@josiah I mean, we had @jnolis writing about using R in prod at T-mobile 5 (!) years ago! And the context there implies that it's getting hit a bunch, if it's being used to classify customer responses.
@krzysztof_dyba I can check! I recall doing the comparison with geometries a few months back and jsonify edged out rjson in that case. There's also the license implication of GPL-2
@josiah Beyond your deft troll handling, what I really like about this post is that you invite actual resolution of the issues — like, demand performant solutions! Open source encourages this and has room for many ways to solve problems! — rather than sneer about What True Devs Tolerate.
@josiah Your blog post is 🔥 our slack channel (and yes we have "R in prod" albeit not something with a huge traffic load). Two of our SWE know R and can translate it into :python: or some JS.
@josiah At my university, no one uses R anymore in the scientific and numerical fields where it is supposed to shine. Of course, no one uses it in computer science too. Either Python or Julia.
I wouldn't put any of R, Python or Julia in production though. In my own opinion, they should only be used for interactive programming and scripting (about one file).
@mo8it interesting. I think not putting Python or R into production is a bad take. Good R and good Python is fast and typically uses interfaces to fast things written in C++ or C or Rust or Fortran. It’s a bit elitist ngl
And the Julia thing is super niche :P but VERY fast!
@mo8it maybe elitist is the wrong word? But it implies that only low level languages like C/++ / Rust should be put into prod which is a yuge ask for most
Never met a developer who liked R, and to put things into production, you have to work with devs.
The new people coming into data science all know python. Even among older data scientists, you rarely find one that prefers R (unless they're a statistician working in academia).
Who is going to maintain that code after the person who wrote it leaves for another company?
@orizuru Its a lot like how I was hired and I have to help edit / maintain C# tests. Even with your presumed stance of the world, its a pretty normal thing.
@orizuru@shibaprasad it’s absolutely terrible. Idk how you were using plumber on databricks though?? I gave them a whole slew of things to improve for R users. But they don’t care. Their customer facing team knows pandas and that’s it it feels like
@josiah@orizuru Haha kinda had the same experience. We had a 3 hours long interaction with them, they were clueless for most of the R stuffs. And our team mostly uses R. For ML-OR-Analytics, everything.

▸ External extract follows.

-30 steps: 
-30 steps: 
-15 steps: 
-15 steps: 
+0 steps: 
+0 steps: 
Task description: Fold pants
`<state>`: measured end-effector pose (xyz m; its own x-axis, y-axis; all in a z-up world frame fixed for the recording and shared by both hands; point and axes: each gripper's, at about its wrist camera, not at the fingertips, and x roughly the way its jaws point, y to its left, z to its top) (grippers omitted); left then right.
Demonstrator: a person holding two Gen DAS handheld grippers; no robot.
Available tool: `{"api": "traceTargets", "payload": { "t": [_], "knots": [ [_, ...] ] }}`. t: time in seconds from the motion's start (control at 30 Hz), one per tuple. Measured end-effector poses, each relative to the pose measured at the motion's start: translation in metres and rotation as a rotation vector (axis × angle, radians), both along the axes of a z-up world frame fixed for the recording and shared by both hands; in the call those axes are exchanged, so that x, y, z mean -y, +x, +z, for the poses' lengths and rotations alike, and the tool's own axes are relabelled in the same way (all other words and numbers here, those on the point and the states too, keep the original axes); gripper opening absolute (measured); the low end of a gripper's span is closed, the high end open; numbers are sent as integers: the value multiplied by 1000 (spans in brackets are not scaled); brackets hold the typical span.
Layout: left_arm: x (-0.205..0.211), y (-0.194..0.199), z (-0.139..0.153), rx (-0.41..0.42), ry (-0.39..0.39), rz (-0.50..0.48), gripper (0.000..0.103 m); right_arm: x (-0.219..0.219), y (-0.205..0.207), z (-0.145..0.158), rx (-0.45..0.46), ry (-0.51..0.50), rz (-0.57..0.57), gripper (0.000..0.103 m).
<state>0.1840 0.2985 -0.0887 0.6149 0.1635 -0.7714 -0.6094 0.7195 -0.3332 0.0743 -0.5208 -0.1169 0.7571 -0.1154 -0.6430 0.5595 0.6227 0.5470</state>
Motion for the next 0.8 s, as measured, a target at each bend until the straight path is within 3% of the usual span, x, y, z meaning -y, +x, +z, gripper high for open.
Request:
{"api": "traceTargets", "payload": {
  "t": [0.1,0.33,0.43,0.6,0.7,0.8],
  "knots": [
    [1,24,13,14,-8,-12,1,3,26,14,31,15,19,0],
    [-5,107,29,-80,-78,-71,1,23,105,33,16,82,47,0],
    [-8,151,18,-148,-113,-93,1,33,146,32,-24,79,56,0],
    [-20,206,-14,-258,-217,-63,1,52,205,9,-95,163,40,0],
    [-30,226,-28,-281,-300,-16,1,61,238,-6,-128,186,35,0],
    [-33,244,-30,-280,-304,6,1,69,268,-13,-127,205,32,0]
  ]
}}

When we attended a hands-on workshop, the presenter said "R lovers, sorry to say, it is time to move on. It used to be cool but not anymore." (paraphrased)
@shibaprasad@orizuru nah. They’re wrong. They just don’t want to learn. It’s a defense mechanism for a bad platform. They’re stuck in 2011 with these notebooks.
@jrosell quarto also supports python. So it's a hard sell.
The thing R has got going for it is the plots, they are pretty.
I'm sorry, but the rest just lags behind, from the syntax to the ecosystem (except very specific stats packages).
Just having array indexes starting at 1 will make a Dev's skin crawl.
Dev are fragile creature and they cant handle Julia or Fortan (yup index starting at 1 or "pick your number"). Anyway I am always amazed how everyone can have enough confidence to claim something is dead from punk, to relational database or more recently data science.